* _ASSIGNMENT_:
No pictures belong in the copy. Retype exactly, and only, the stretch of lines below from the one with "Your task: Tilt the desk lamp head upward" through the one with "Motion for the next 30".

* _DATA FOR ANALYSIS_:
[Start of section]
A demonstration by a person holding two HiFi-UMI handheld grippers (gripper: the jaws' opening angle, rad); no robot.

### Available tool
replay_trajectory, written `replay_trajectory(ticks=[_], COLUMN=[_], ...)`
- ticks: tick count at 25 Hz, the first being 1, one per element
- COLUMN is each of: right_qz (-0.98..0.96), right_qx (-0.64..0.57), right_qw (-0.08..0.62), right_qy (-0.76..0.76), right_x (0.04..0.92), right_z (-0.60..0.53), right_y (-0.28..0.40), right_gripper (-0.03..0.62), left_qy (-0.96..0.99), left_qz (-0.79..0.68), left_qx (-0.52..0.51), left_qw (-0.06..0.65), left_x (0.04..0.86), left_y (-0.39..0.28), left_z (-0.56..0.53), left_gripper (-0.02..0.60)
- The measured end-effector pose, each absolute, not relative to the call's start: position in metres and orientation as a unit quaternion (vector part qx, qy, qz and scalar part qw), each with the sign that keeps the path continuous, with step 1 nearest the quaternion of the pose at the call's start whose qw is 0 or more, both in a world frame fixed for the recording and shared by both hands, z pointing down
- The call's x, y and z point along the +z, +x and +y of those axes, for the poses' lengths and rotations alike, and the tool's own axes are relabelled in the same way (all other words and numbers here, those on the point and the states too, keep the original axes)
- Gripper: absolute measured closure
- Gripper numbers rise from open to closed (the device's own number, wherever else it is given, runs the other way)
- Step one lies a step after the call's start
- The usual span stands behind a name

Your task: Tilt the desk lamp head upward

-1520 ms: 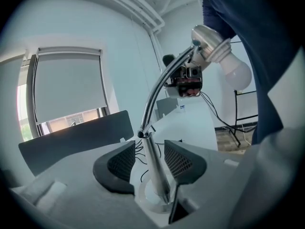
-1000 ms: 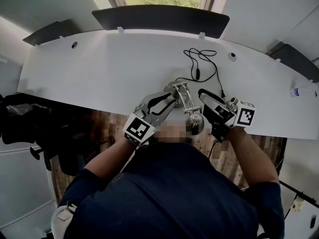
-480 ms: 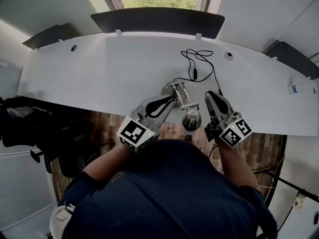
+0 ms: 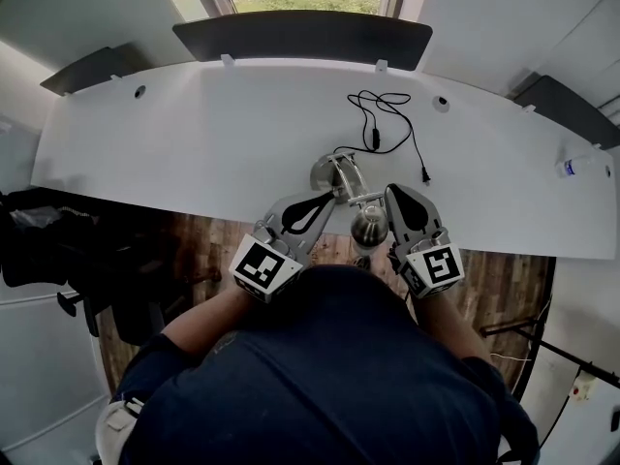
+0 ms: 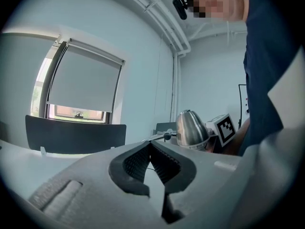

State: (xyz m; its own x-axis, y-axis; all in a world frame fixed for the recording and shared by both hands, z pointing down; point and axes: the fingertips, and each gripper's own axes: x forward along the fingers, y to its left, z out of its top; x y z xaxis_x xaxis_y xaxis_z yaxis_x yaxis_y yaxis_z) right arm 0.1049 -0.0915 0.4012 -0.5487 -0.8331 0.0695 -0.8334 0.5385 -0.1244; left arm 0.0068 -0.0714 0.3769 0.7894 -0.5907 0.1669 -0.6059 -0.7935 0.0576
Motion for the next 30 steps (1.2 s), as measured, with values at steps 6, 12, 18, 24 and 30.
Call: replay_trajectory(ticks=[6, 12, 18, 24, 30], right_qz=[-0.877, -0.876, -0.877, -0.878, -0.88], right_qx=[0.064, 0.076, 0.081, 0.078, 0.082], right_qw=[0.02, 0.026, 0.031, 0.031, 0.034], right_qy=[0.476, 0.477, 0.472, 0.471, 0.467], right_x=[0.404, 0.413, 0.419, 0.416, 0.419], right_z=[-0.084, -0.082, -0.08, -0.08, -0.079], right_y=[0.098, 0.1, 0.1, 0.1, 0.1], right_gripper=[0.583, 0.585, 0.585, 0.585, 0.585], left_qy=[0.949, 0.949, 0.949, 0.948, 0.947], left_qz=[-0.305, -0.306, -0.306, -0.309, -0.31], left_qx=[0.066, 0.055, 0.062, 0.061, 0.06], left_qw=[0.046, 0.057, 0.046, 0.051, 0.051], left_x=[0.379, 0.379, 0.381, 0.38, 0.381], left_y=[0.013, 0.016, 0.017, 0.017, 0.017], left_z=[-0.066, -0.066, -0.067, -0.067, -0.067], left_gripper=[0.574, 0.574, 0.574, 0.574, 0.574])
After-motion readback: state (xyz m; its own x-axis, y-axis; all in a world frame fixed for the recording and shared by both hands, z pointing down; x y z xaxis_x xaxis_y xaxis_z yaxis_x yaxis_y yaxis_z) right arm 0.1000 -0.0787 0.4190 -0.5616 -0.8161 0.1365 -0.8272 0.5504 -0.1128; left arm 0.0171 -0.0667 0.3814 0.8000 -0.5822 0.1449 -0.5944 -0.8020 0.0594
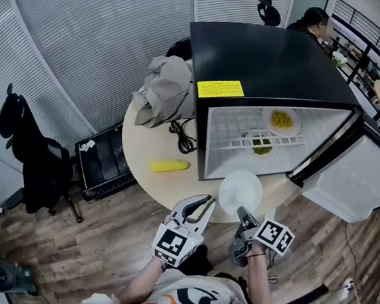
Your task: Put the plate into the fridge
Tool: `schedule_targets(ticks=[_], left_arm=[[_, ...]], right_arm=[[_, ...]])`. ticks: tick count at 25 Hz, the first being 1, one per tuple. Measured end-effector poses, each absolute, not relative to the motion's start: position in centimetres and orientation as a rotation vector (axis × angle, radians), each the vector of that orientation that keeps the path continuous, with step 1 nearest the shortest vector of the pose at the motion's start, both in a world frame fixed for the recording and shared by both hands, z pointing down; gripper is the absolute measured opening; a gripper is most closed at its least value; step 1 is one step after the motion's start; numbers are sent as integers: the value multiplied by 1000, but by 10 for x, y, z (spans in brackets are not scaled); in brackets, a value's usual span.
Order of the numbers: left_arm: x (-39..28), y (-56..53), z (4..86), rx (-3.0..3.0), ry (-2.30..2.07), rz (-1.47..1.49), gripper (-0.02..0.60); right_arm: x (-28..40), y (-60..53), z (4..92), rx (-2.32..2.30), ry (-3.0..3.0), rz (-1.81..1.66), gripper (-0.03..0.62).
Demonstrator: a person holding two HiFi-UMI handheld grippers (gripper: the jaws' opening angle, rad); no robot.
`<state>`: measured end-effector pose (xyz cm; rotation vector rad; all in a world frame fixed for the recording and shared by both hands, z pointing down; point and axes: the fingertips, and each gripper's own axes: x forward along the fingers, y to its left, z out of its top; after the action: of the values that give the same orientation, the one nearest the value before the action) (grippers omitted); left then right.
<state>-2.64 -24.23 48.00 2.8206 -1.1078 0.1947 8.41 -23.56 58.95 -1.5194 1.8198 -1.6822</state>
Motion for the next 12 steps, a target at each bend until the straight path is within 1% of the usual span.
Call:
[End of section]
* _ANSWER FOR THE TASK_:
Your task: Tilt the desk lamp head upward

-1520 ms: 
-1000 ms: 
-480 ms: 
+0 ms: 
+0 ms: 

State: (xyz m; its own x-axis, y-axis; all in a world frame fixed for the recording and shared by both hands, z pointing down; point and axes: the fingertips, and each gripper's own axes: x forward along the fingers, y to its left, z out of its top; x y z xaxis_x xaxis_y xaxis_z yaxis_x yaxis_y yaxis_z) right arm 0.1049 -0.0915 0.4012 -0.5487 -0.8331 0.0695 -0.8334 0.5385 -0.1244; left arm 0.0068 -0.0714 0.3769 0.7894 -0.5907 0.1669 -0.6059 -0.7935 0.0576
Motion for the next 30 steps (1.2 s), as measured, with values at steps 6, 12, 18, 24 and 30.

No more output is needed for this exercise.